Repeat the listing below word for word, leaving nothing out.

--- START ---

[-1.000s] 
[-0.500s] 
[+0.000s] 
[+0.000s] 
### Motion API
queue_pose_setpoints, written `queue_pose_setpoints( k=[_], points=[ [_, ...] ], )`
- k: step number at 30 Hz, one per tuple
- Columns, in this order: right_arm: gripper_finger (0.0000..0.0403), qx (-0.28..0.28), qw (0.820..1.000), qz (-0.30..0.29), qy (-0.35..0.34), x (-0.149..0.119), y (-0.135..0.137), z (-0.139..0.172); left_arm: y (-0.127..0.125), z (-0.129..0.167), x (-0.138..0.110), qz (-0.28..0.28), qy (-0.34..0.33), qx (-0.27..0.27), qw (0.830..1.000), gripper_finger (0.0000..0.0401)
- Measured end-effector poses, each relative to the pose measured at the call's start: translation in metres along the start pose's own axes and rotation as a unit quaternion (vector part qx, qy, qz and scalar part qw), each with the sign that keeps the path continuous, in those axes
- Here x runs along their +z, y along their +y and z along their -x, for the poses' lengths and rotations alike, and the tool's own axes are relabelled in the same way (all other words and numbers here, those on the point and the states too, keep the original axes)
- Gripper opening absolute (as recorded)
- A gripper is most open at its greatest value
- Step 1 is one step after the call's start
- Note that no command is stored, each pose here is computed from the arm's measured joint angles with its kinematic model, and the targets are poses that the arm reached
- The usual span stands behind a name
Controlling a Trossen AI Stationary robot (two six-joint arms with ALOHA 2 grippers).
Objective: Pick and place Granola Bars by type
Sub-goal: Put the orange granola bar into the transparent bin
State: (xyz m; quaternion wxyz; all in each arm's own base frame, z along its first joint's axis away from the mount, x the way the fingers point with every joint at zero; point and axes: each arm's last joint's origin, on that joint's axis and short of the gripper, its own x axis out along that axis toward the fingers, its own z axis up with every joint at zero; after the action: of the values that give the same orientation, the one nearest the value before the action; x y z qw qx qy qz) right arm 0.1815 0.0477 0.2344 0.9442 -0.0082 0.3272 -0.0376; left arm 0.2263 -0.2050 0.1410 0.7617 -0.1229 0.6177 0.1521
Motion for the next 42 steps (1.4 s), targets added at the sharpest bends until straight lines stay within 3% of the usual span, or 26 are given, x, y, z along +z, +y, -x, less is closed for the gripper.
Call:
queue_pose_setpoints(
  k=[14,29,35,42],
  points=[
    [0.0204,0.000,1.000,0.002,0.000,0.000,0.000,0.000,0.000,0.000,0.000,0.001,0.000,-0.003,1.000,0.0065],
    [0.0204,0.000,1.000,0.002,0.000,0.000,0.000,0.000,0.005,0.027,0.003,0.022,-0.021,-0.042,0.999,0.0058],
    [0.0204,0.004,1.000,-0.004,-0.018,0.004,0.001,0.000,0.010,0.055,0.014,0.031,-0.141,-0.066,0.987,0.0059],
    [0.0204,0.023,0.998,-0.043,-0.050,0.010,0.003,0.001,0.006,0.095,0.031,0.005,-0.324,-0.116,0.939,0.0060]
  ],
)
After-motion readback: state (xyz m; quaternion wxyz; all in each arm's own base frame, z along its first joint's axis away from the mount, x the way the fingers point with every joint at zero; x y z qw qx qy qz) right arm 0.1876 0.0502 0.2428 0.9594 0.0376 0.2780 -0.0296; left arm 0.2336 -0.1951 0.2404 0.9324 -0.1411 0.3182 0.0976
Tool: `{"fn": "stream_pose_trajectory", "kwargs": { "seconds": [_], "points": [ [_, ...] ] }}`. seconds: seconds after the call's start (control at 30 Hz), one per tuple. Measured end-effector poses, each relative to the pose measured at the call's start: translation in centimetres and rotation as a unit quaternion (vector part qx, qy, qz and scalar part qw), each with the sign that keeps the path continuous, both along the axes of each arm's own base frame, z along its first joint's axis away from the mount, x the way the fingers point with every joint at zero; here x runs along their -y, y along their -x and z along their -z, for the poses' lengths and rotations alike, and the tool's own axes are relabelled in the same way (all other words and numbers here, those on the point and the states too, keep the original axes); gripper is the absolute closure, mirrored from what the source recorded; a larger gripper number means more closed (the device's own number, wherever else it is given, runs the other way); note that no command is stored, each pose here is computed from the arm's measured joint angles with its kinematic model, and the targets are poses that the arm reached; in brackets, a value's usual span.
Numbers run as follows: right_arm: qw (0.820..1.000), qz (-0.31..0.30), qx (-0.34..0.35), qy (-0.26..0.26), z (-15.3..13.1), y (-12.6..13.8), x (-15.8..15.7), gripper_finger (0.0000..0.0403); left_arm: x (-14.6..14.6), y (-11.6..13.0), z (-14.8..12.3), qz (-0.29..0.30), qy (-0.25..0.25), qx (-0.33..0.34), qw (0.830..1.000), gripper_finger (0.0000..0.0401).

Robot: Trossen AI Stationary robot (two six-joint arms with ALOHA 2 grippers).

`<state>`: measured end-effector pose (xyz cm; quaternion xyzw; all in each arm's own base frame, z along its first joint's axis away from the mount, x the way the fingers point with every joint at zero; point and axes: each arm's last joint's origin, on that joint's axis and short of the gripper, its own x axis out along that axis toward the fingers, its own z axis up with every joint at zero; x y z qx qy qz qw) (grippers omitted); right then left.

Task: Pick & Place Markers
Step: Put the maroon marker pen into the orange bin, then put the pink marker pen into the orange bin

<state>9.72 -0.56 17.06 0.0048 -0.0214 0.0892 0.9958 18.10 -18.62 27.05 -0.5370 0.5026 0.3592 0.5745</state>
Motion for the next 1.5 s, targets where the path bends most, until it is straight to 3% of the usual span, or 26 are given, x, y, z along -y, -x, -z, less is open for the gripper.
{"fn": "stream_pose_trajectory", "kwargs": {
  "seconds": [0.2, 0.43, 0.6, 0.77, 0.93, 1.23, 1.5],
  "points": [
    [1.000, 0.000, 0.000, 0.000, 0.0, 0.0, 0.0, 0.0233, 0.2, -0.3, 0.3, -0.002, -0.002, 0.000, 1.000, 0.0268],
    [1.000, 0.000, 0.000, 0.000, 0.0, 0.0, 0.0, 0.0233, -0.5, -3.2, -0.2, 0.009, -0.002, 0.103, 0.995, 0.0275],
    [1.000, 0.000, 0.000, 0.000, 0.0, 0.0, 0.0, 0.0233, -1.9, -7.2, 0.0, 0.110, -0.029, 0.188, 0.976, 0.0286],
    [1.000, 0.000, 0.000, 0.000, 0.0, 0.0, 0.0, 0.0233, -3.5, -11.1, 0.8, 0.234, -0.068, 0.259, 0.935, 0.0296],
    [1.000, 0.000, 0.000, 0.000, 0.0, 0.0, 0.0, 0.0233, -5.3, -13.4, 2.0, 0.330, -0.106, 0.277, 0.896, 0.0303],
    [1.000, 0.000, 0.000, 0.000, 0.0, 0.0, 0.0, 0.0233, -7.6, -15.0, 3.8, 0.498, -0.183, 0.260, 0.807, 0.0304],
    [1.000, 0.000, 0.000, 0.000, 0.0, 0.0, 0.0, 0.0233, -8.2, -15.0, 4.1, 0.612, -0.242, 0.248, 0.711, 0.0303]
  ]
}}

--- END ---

*Output of the exercise*
[-1.000s] 
[-0.500s] 
[+0.000s] 
[+0.000s] 
### Motion API
queue_pose_setpoints, written `queue_pose_setpoints( k=[_], points=[ [_, ...] ], )`
- k: step number at 30 Hz, one per tuple
- Columns, in this order: right_arm: gripper_finger (0.0000..0.0403), qx (-0.28..0.28), qw (0.820..1.000), qz (-0.30..0.29), qy (-0.35..0.34), x (-0.149..0.119), y (-0.135..0.137), z (-0.139..0.172); left_arm: y (-0.127..0.125), z (-0.129..0.167), x (-0.138..0.110), qz (-0.28..0.28), qy (-0.34..0.33), qx (-0.27..0.27), qw (0.830..1.000), gripper_finger (0.0000..0.0401)
- Measured end-effector poses, each relative to the pose measured at the call's start: translation in metres along the start pose's own axes and rotation as a unit quaternion (vector part qx, qy, qz and scalar part qw), each with the sign that keeps the path continuous, in those axes
- Here x runs along their +z, y along their +y and z along their -x, for the poses' lengths and rotations alike, and the tool's own axes are relabelled in the same way (all other words and numbers here, those on the point and the states too, keep the original axes)
- Gripper opening absolute (as recorded)
- A gripper is most open at its greatest value
- Step 1 is one step after the call's start
- Note that no command is stored, each pose here is computed from the arm's measured joint angles with its kinematic model, and the targets are poses that the arm reached
- The usual span stands behind a name
Controlling a Trossen AI Stationary robot (two six-joint arms with ALOHA 2 grippers).
Objective: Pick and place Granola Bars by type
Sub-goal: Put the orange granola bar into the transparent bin
State: (xyz m; quaternion wxyz; all in each arm's own base frame, z along its first joint's axis away from the mount, x the way the fingers point with every joint at zero; point and axes: each arm's last joint's origin, on that joint's axis and short of the gripper, its own x axis out along that axis toward the fingers, its own z axis up with every joint at zero; after the action: of the values that give the same orientation, the one nearest the value before the action; x y z qw qx qy qz) right arm 0.1815 0.0477 0.2344 0.9442 -0.0082 0.3272 -0.0376; left arm 0.2263 -0.2050 0.1410 0.7617 -0.1229 0.6177 0.1521
Motion for the next 42 steps (1.4 s), targets added at the sharpest bends until straight lines stay within 3% of the usual span, or 26 are given, x, y, z along +z, +y, -x, less is closed for the gripper.
Call:
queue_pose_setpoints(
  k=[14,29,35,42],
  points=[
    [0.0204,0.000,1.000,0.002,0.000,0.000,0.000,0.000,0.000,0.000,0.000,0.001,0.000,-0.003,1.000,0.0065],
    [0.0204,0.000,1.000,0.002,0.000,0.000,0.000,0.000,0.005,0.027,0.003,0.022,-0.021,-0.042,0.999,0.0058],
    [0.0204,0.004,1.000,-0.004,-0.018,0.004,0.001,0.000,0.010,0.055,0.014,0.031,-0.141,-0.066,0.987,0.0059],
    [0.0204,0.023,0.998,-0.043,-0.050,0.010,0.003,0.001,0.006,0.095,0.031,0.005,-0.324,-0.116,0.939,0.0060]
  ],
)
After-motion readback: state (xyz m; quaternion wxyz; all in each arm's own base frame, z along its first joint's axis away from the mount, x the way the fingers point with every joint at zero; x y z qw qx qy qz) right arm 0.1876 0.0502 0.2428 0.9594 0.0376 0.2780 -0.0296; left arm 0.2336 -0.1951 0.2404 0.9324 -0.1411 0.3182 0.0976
Tool: `{"fn": "stream_pose_trajectory", "kwargs": { "seconds": [_], "points": [ [_, ...] ] }}`. seconds: seconds after the call's start (control at 30 Hz), one per tuple. Measured end-effector poses, each relative to the pose measured at the call's start: translation in centimetres and rotation as a unit quaternion (vector part qx, qy, qz and scalar part qw), each with the sign that keeps the path continuous, both along the axes of each arm's own base frame, z along its first joint's axis away from the mount, x the way the fingers point with every joint at zero; here x runs along their -y, y along their -x and z along their -z, for the poses' lengths and rotations alike, and the tool's own axes are relabelled in the same way (all other words and numbers here, those on the point and the states too, keep the original axes); gripper is the absolute closure, mirrored from what the source recorded; a larger gripper number means more closed (the device's own number, wherever else it is given, runs the other way); note that no command is stored, each pose here is computed from the arm's measured joint angles with its kinematic model, and the targets are poses that the arm reached; in brackets, a value's usual span.
Numbers run as follows: right_arm: qw (0.820..1.000), qz (-0.31..0.30), qx (-0.34..0.35), qy (-0.26..0.26), z (-15.3..13.1), y (-12.6..13.8), x (-15.8..15.7), gripper_finger (0.0000..0.0403); left_arm: x (-14.6..14.6), y (-11.6..13.0), z (-14.8..12.3), qz (-0.29..0.30), qy (-0.25..0.25), qx (-0.33..0.34), qw (0.830..1.000), gripper_finger (0.0000..0.0401).

Robot: Trossen AI Stationary robot (two six-joint arms with ALOHA 2 grippers).

`<state>`: measured end-effector pose (xyz cm; quaternion xyzw; all in each arm's own base frame, z along its first joint's axis away from the mount, x the way the fingers point with every joint at zero; point and axes: each arm's last joint's origin, on that joint's axis and short of the gripper, its own x axis out along that axis toward the fingers, its own z axis up with every joint at zero; x y z qx qy qz qw) (grippers omitted); right then left.

Task: Pick & Place Markers
Step: Put the maroon marker pen into the orange bin, then put the pink marker pen into the orange bin

<state>9.72 -0.56 17.06 0.0048 -0.0214 0.0892 0.9958 18.10 -18.62 27.05 -0.5370 0.5026 0.3592 0.5745</state>
Motion for the next 1.5 s, targets where the path bends most, until it is straight to 3% of the usual span, or 26 are given, x, y, z along -y, -x, -z, less is open for the gripper.
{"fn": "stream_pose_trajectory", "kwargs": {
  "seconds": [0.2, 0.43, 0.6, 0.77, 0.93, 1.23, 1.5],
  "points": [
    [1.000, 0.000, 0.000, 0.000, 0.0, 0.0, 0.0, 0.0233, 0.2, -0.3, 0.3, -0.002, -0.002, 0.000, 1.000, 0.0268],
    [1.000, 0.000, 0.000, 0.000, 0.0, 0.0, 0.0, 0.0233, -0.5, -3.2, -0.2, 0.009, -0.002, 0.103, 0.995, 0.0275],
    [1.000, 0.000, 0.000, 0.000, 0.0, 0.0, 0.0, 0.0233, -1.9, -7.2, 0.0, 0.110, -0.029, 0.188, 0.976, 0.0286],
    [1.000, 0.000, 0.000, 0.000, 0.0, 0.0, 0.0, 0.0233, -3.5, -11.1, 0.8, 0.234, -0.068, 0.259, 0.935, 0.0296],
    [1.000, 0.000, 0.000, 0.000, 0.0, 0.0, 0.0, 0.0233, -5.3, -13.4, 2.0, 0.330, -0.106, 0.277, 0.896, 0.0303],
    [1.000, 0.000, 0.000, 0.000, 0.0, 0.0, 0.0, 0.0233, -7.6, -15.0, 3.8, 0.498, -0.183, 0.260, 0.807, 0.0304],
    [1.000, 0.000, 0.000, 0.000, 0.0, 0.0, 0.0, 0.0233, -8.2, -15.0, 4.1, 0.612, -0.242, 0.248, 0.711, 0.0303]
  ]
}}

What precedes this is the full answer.